#### [Problem requirements]
Please print the listing that follows word for word, but skip any pictures it holds.

#### [Data provided]
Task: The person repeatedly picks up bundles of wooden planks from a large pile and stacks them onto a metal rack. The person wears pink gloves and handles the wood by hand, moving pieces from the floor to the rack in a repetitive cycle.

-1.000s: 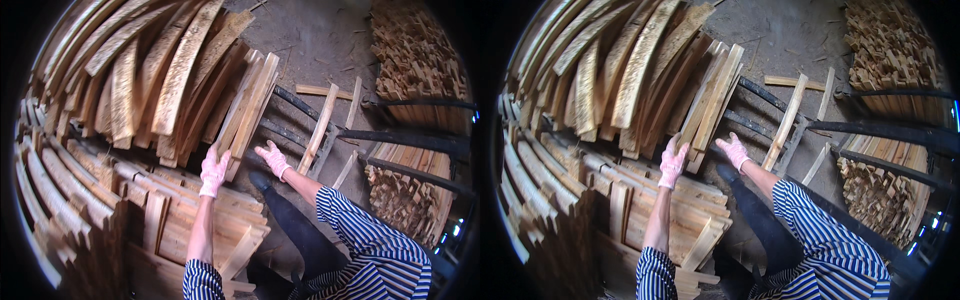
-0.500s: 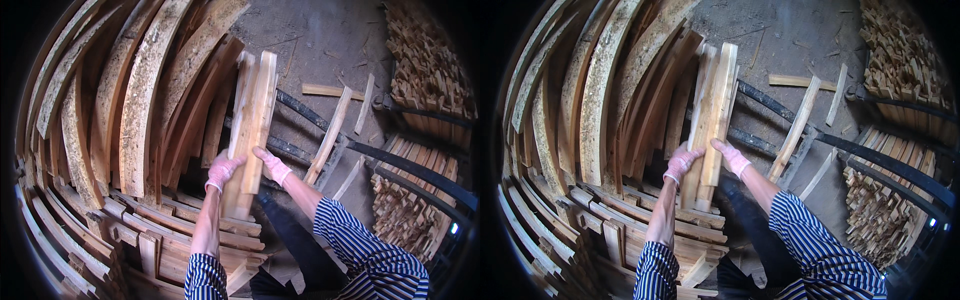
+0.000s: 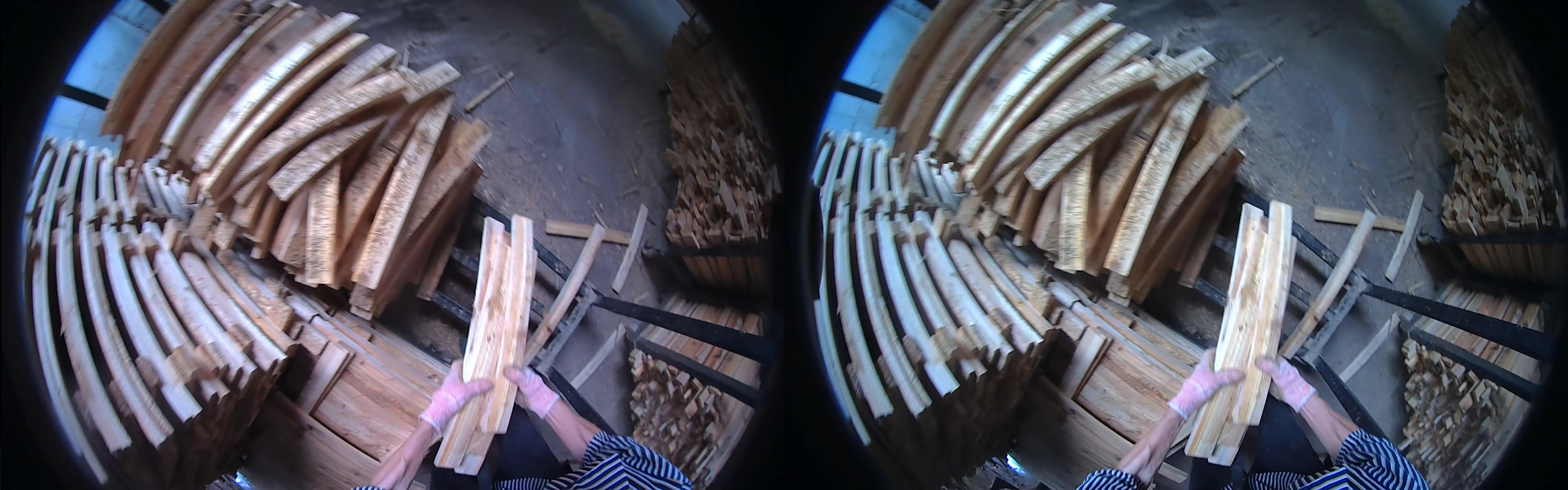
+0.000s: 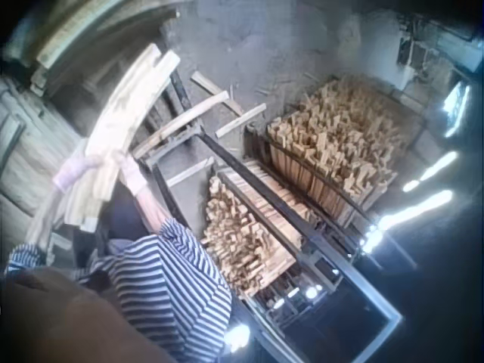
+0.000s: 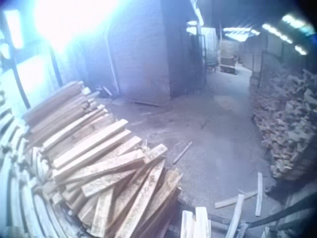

#### [Answer to this problem]
Task: The person repeatedly picks up bundles of wooden planks from a large pile and stacks them onto a metal rack. The person wears pink gloves and handles the wood by hand, moving pieces from the floor to the rack in a repetitive cycle.

-1.000s: 
-0.500s: 
+0.000s: 
+0.000s: 
+0.000s: 

No additional output will be produced.